If you’ve ever felt butterflies in your stomach over an upcoming event, you’re well aware of the mind-body connection and how emotions can appear in different parts of the body. Our bodies can carry the weight of our memories, emotions, and trauma. The idea of stored emotions manifesting physically in our systems is not a new hypothesis; it’s a scientific observation with tangible effects. Modern scientific research frequently explores the link between mental and physical health and the mind-body connection. Meanwhile, Traditional Chinese Medicine (TCM) has studied the connection between emotions and the body for over two thousand years.
Understanding how stress hormones or states like hyperarousal and dissociation contribute to the physical imprints of emotional trauma is pivotal. The mind-body connection suggests that emotional states can dictate our health, physical comfort, and gene expressions.
To grasp trauma and stored emotions, we must look into how our bodies hold onto past experiences and ways to let them go. It is necessary to explore the somatic element of emotions, how the body holds on to the past, and modalities that can release it. As trauma affects parts of the brain that are preverbal, Accelerated Resolution Therapy explores bodily approaches to healing that are inaccessible through talk and other traditional therapies.
How do emotions get trapped?
We’ve all experienced overwhelming emotions that seemed to outweigh our capacity to handle them in the moment.

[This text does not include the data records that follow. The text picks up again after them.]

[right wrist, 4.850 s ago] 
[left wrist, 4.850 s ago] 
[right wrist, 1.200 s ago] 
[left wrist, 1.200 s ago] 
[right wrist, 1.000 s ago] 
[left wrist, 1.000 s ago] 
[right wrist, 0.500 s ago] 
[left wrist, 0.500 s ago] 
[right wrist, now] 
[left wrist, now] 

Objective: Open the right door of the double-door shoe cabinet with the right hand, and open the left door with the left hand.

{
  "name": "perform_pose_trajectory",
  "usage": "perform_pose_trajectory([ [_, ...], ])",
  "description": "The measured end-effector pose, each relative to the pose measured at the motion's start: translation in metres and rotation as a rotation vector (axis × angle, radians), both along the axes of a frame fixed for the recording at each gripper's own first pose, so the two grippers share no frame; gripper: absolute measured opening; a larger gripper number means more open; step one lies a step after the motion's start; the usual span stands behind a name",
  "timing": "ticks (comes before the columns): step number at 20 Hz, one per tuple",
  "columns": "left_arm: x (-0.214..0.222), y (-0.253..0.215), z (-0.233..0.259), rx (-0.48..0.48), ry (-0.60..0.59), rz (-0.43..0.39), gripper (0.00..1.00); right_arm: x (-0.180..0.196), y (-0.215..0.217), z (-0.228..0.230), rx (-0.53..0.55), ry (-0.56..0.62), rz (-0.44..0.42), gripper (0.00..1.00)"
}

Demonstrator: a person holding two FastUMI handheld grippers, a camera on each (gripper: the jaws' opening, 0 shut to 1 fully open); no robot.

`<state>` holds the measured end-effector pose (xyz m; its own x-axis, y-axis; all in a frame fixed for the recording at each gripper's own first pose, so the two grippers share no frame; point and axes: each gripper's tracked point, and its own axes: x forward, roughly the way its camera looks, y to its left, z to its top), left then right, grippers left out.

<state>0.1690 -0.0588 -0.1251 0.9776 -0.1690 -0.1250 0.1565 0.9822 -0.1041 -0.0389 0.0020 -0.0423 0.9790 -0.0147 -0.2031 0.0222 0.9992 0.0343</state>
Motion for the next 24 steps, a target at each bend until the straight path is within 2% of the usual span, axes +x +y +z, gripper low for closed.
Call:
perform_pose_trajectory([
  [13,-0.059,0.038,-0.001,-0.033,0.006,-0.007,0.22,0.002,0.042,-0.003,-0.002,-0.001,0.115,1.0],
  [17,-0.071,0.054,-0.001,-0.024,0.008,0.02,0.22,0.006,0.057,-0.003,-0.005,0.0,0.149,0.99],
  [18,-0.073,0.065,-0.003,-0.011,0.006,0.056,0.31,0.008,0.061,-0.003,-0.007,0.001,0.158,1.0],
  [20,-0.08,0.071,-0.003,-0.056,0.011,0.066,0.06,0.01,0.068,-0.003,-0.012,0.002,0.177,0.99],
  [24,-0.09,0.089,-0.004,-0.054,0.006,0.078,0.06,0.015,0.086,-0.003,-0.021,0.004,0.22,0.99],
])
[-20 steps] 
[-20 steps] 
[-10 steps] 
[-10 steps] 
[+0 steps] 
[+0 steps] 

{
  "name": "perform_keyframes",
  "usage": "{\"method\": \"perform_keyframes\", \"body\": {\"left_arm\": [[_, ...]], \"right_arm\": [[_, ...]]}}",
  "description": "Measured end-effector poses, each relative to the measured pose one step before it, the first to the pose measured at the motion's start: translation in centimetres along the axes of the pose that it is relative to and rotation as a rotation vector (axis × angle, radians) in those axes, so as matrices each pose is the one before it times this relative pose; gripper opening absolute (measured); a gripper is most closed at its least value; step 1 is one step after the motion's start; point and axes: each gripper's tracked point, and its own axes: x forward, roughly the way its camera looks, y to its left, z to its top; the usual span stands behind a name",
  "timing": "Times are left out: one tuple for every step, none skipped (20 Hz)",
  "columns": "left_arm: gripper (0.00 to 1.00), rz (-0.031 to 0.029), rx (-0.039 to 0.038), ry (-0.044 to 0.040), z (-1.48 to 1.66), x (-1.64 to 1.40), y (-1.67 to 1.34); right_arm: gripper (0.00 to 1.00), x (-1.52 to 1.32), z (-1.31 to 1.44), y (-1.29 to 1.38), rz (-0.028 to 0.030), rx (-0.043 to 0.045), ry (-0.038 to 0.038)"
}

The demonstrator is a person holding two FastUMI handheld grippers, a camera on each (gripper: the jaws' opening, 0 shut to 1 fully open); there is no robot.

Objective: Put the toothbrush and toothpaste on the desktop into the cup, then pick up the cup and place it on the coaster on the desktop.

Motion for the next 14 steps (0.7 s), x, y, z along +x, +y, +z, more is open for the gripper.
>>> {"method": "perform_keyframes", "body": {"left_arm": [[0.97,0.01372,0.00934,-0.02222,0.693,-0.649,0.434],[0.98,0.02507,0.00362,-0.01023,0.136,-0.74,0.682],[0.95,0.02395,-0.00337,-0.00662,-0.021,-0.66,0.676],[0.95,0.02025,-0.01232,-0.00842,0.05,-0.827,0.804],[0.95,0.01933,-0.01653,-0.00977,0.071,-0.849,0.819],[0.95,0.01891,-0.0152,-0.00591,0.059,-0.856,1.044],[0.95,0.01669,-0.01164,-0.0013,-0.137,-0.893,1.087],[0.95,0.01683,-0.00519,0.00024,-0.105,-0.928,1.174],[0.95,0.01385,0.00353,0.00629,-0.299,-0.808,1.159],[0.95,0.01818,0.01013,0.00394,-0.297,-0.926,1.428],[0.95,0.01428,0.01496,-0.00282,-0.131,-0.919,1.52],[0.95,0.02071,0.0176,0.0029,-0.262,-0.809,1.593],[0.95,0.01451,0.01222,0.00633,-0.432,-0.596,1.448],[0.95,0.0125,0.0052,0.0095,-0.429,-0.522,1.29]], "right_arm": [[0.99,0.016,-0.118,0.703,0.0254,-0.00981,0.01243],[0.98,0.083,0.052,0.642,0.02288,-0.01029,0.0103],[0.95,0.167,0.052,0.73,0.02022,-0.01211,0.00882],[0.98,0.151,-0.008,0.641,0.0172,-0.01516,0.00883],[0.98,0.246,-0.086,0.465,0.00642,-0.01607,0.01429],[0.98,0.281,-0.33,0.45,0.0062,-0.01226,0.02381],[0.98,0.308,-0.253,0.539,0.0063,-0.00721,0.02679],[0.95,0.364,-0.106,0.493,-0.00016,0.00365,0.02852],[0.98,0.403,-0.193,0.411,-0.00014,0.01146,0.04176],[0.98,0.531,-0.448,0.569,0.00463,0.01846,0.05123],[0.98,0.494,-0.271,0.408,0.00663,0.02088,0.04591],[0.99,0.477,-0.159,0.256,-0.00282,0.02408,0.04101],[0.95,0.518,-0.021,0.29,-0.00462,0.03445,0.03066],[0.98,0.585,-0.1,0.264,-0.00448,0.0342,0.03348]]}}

As a result, these feelings can get stuck and never fully processed or expressed. It’s like the emotional system hitting pause on a scary scene, leaving the emotions suspended in our body, unresolved, lurking, with nowhere to go.
Fight, Flight, Freeze State
Trauma has no sense of time, locking you in a perpetual “now” that’s saturated with panic or dread. Those stuck in a freeze state after a traumatic event sometimes feel a deep shame for not fighting back, their bodies trapped in patterns of immobility as if the danger never passed.
Dissociation
When you experience going numb in the middle of chaos—that’s dissociation. It serves as an emergency shield, dulling sensations, and emotions to protect you during trauma. But what starts as a temporary suppression can morph into a habit. Dissociation can become a default state whenever challenging emotions arise, further complicating the process of fully understanding and dealing with them.
Improper Memory Storage
Trauma can change how your brain works, especially your memory and ability to remember things. Instead of storing traumatic memories properly, our brain might turn them into pictures or body feelings. When something reminds us of the trauma, our brain might disconnect or replay the event, challenging recovery.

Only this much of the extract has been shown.